The Company has not received any memorandum (as required to be filed by the suppliers with the notified authority under the Micro, Small and Medium Enterprises Development Act, 2006) claiming their status as Micro, Small and Medium Enterprises. Consequently the amount paid/ payable to these parties during the year is not ascertainable. Consequently, as of now, it is neither possible for the Company to ascertain whether payment to such enterprises has been made within 45 days from the date of acceptance of supply of goods or services rendered by a supplier nor to give the relevant disclosures as required under the Act. This has been relied upon by the auditors.
Note 4 : First Time Ind AS Adoption Reconciliations:
An explanation of how the transition from the Previous GAAP to Ind AS has affected the Company''s Balance Sheet, other equity, Statement of Profit and Loss and other comprehensive income and Cash Flows is set out in the following tables and notes that accompany the tables.
1. Explanation of material adjustments to Statement of cash flow for the year ended 31 March, 2017:
There are no material adjustments to Statement of Cash Flows as reported under the Previous GAAP except for increase in cash from investing activities and corresponding decrease in cash and cash equivalents of ''383.18 Lakh for the year ended 31 March, 2017.
2. Notes to reconciliations:
(a) Fair valuation of investments FVTPL Investments
In respect of FVTPL investments, fair value adjustment under Ind AS has resulted in an decrease in profit before tax under Ind AS by Rs.8.53 Lakh for the year ended 31 March, 2017.

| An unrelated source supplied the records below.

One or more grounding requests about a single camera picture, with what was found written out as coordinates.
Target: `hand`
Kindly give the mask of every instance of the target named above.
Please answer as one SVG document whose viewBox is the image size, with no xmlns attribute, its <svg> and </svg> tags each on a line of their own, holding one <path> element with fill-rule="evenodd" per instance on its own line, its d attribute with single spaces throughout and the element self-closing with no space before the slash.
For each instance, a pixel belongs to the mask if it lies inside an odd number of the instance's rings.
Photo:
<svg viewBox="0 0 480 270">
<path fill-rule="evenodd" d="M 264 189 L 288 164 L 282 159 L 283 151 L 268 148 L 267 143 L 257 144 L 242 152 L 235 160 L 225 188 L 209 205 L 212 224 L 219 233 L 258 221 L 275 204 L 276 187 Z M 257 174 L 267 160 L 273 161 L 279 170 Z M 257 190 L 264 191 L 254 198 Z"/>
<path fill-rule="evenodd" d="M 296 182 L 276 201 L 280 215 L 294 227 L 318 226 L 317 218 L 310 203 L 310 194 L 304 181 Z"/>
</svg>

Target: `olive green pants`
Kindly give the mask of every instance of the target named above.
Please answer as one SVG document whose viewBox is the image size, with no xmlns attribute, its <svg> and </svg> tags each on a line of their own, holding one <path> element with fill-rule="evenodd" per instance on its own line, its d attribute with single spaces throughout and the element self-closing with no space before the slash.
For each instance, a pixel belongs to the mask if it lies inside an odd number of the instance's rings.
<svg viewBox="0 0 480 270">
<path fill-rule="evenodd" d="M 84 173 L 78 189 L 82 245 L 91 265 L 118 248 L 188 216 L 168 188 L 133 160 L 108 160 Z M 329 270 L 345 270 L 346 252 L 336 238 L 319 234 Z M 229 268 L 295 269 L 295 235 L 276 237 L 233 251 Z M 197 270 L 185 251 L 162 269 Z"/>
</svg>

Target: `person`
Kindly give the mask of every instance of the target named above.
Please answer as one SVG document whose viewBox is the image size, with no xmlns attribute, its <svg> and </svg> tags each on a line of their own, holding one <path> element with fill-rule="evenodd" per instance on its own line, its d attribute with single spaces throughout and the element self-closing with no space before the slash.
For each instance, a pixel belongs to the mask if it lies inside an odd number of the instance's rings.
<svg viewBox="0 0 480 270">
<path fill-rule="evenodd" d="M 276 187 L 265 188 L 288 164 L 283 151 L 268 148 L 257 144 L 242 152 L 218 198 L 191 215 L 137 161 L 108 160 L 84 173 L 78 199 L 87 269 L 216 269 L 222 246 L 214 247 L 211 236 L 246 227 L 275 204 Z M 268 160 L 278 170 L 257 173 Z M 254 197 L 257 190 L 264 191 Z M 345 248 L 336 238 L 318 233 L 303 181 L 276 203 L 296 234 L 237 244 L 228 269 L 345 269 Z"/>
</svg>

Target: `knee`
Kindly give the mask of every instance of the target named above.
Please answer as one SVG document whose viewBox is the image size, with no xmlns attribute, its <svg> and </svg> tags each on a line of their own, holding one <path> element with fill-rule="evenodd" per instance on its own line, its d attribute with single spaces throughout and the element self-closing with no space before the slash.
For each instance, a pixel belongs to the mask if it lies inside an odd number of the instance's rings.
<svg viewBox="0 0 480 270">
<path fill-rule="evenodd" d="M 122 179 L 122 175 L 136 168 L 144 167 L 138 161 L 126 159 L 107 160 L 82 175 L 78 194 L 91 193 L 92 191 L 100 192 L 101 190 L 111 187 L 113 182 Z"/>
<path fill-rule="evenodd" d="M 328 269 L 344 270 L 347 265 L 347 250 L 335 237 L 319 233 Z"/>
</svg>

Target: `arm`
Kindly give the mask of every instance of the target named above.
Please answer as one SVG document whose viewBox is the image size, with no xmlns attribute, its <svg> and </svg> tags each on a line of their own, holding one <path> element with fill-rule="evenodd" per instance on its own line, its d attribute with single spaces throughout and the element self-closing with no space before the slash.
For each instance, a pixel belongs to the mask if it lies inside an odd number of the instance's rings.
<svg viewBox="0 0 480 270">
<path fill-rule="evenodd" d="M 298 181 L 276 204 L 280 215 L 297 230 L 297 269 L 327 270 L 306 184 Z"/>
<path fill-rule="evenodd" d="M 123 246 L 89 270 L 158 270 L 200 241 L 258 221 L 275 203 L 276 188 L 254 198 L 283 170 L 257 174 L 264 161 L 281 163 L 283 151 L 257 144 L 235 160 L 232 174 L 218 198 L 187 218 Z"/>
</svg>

(b) Remeasurements of defined benefit plans
Under the Previous GAAP, actuarial gains and losses, are charged to profit or loss, however under Ind AS, they form part of remeasurement of defined benefit liability/asset and are recognised in OCI. As a result Rs.1.36 Lakh have been recognised in the OCI net of tax, for the year ended 31 March, 2017.
(c) Discounting of Security Deposit
In respect of Security Deposit, discounting adjustment under Ind AS has resulted in an increase in profit before tax under Ind AS by Rs.2.74 Lakh for the year ended 31 March, 2017.
3. Deferred tax
Various transitional adjustments resulted in temporary differences between taxable profits and accounting profits. Tax adjustments includes deferred tax impact on account of difference between the Previous GAAP and Ind AS on the adjustments discussed above in notes 1 to 3.
Note 5: In the opinion of the Board of Directors, all the Known liabilities and expenses have been provided in the books of accounts.
Note 6: Balances under the head loans and advances, sundry debtors, sundry creditors are relied upon and subject to reconciliation and confirmation.